WHAT YOU WILL DO: Please output every record exactly, keeping each line as it is.

RECORDED INFORMATION:

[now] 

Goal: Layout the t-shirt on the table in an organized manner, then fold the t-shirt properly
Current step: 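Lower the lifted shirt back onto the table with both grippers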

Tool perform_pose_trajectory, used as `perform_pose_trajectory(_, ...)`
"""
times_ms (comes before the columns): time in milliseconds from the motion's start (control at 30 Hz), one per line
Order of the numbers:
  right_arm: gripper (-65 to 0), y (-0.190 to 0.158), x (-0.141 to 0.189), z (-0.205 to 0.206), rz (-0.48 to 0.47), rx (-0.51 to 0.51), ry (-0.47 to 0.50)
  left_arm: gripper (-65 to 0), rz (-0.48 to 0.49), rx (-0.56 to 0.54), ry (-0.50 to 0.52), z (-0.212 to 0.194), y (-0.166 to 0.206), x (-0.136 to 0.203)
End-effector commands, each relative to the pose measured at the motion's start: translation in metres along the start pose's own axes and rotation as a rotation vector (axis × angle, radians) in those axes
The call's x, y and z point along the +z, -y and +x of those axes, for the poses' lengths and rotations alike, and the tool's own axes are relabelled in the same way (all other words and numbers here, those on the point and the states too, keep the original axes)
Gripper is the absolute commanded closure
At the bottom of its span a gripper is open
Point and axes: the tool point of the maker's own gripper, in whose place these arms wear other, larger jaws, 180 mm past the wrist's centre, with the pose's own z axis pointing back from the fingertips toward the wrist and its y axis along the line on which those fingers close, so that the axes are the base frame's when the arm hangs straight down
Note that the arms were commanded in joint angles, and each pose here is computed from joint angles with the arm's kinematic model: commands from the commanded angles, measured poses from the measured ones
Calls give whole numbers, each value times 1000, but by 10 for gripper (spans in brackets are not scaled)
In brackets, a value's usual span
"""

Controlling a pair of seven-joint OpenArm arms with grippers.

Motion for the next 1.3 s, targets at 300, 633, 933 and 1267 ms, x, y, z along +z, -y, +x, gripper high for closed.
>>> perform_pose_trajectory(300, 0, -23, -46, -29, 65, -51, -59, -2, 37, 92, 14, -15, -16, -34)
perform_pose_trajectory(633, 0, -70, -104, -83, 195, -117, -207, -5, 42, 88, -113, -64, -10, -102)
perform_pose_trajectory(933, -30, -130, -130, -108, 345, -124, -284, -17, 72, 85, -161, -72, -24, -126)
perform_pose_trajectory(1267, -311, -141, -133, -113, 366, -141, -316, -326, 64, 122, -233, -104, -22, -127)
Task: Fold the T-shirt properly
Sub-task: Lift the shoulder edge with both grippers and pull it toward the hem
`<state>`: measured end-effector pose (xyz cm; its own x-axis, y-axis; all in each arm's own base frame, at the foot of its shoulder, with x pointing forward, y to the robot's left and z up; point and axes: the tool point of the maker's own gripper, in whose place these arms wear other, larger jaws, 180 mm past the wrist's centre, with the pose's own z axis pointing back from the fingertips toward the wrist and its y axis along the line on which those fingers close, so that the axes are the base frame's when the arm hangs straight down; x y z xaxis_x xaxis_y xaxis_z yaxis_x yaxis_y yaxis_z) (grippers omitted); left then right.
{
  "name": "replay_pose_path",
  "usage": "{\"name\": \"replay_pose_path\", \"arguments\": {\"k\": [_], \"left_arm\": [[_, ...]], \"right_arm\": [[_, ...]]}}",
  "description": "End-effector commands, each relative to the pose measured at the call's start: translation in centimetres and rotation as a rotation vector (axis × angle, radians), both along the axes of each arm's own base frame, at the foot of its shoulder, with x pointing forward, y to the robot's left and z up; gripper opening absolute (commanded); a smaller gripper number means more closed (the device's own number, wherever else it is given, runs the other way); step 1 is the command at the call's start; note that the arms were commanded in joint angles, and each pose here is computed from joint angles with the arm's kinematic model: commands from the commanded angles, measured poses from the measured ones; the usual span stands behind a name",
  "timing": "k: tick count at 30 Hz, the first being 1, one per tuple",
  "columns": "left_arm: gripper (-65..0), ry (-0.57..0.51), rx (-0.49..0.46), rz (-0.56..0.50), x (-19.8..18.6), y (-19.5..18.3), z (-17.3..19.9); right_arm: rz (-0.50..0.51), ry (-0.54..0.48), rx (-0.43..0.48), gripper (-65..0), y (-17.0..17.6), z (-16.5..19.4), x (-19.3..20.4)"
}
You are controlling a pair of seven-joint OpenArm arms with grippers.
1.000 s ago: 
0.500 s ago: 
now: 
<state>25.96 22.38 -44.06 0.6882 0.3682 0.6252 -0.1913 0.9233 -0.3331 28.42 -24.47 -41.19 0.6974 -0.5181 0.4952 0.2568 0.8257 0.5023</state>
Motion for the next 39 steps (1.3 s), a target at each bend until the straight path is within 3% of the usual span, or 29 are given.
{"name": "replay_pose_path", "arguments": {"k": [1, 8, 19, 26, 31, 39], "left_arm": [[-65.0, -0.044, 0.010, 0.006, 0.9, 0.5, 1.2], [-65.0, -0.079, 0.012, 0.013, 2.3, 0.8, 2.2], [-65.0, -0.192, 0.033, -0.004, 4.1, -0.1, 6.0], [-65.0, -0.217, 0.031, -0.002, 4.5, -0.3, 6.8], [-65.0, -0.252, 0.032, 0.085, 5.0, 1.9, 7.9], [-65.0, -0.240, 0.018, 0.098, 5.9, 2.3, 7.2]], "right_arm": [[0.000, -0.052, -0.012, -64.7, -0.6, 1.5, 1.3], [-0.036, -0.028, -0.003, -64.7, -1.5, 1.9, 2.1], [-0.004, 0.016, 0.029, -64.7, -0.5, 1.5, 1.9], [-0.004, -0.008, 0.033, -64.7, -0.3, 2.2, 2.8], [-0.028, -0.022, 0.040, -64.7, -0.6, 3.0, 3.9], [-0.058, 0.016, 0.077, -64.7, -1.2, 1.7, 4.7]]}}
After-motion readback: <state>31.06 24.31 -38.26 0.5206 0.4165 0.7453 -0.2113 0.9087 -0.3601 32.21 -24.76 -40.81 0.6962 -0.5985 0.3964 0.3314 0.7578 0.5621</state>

ANSWER AREA:
[now] 

Goal: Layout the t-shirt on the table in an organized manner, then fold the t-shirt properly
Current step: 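Lower the lifted shirt back onto the table with both grippers
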
Tool perform_pose_trajectory, used as `perform_pose_trajectory(_, ...)`
"""
times_ms (comes before the columns): time in milliseconds from the motion's start (control at 30 Hz), one per line
Order of the numbers:
  right_arm: gripper (-65 to 0), y (-0.190 to 0.158), x (-0.141 to 0.189), z (-0.205 to 0.206), rz (-0.48 to 0.47), rx (-0.51 to 0.51), ry (-0.47 to 0.50)
  left_arm: gripper (-65 to 0), rz (-0.48 to 0.49), rx (-0.56 to 0.54), ry (-0.50 to 0.52), z (-0.212 to 0.194), y (-0.166 to 0.206), x (-0.136 to 0.203)
End-effector commands, each relative to the pose measured at the motion's start: translation in metres along the start pose's own axes and rotation as a rotation vector (axis × angle, radians) in those axes
The call's x, y and z point along the +z, -y and +x of those axes, for the poses' lengths and rotations alike, and the tool's own axes are relabelled in the same way (all other words and numbers here, those on the point and the states too, keep the original axes)
Gripper is the absolute commanded closure
At the bottom of its span a gripper is open
Point and axes: the tool point of the maker's own gripper, in whose place these arms wear other, larger jaws, 180 mm past the wrist's centre, with the pose's own z axis pointing back from the fingertips toward the wrist and its y axis along the line on which those fingers close, so that the axes are the base frame's when the arm hangs straight down
Note that the arms were commanded in joint angles, and each pose here is computed from joint angles with the arm's kinematic model: commands from the commanded angles, measured poses from the measured ones
Calls give whole numbers, each value times 1000, but by 10 for gripper (spans in brackets are not scaled)
In brackets, a value's usual span
"""

Controlling a pair of seven-joint OpenArm arms with grippers.

Motion for the next 1.3 s, targets at 300, 633, 933 and 1267 ms, x, y, z along +z, -y, +x, gripper high for closed.
>>> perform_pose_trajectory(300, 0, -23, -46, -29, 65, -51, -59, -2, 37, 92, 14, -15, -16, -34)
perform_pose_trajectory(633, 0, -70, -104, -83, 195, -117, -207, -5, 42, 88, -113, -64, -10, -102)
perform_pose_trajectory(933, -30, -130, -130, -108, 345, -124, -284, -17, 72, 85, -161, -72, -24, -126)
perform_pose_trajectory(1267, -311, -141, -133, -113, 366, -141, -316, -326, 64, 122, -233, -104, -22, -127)
Task: Fold the T-shirt properly
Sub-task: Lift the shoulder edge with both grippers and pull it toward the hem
`<state>`: measured end-effector pose (xyz cm; its own x-axis, y-axis; all in each arm's own base frame, at the foot of its shoulder, with x pointing forward, y to the robot's left and z up; point and axes: the tool point of the maker's own gripper, in whose place these arms wear other, larger jaws, 180 mm past the wrist's centre, with the pose's own z axis pointing back from the fingertips toward the wrist and its y axis along the line on which those fingers close, so that the axes are the base frame's when the arm hangs straight down; x y z xaxis_x xaxis_y xaxis_z yaxis_x yaxis_y yaxis_z) (grippers omitted); left then right.
{
  "name": "replay_pose_path",
  "usage": "{\"name\": \"replay_pose_path\", \"arguments\": {\"k\": [_], \"left_arm\": [[_, ...]], \"right_arm\": [[_, ...]]}}",
  "description": "End-effector commands, each relative to the pose measured at the call's start: translation in centimetres and rotation as a rotation vector (axis × angle, radians), both along the axes of each arm's own base frame, at the foot of its shoulder, with x pointing forward, y to the robot's left and z up; gripper opening absolute (commanded); a smaller gripper number means more closed (the device's own number, wherever else it is given, runs the other way); step 1 is the command at the call's start; note that the arms were commanded in joint angles, and each pose here is computed from joint angles with the arm's kinematic model: commands from the commanded angles, measured poses from the measured ones; the usual span stands behind a name",
  "timing": "k: tick count at 30 Hz, the first being 1, one per tuple",
  "columns": "left_arm: gripper (-65..0), ry (-0.57..0.51), rx (-0.49..0.46), rz (-0.56..0.50), x (-19.8..18.6), y (-19.5..18.3), z (-17.3..19.9); right_arm: rz (-0.50..0.51), ry (-0.54..0.48), rx (-0.43..0.48), gripper (-65..0), y (-17.0..17.6), z (-16.5..19.4), x (-19.3..20.4)"
}
You are controlling a pair of seven-joint OpenArm arms with grippers.
1.000 s ago: 
0.500 s ago: 
now: 
<state>25.96 22.38 -44.06 0.6882 0.3682 0.6252 -0.1913 0.9233 -0.3331 28.42 -24.47 -41.19 0.6974 -0.5181 0.4952 0.2568 0.8257 0.5023</state>
Motion for the next 39 steps (1.3 s), a target at each bend until the straight path is within 3% of the usual span, or 29 are given.
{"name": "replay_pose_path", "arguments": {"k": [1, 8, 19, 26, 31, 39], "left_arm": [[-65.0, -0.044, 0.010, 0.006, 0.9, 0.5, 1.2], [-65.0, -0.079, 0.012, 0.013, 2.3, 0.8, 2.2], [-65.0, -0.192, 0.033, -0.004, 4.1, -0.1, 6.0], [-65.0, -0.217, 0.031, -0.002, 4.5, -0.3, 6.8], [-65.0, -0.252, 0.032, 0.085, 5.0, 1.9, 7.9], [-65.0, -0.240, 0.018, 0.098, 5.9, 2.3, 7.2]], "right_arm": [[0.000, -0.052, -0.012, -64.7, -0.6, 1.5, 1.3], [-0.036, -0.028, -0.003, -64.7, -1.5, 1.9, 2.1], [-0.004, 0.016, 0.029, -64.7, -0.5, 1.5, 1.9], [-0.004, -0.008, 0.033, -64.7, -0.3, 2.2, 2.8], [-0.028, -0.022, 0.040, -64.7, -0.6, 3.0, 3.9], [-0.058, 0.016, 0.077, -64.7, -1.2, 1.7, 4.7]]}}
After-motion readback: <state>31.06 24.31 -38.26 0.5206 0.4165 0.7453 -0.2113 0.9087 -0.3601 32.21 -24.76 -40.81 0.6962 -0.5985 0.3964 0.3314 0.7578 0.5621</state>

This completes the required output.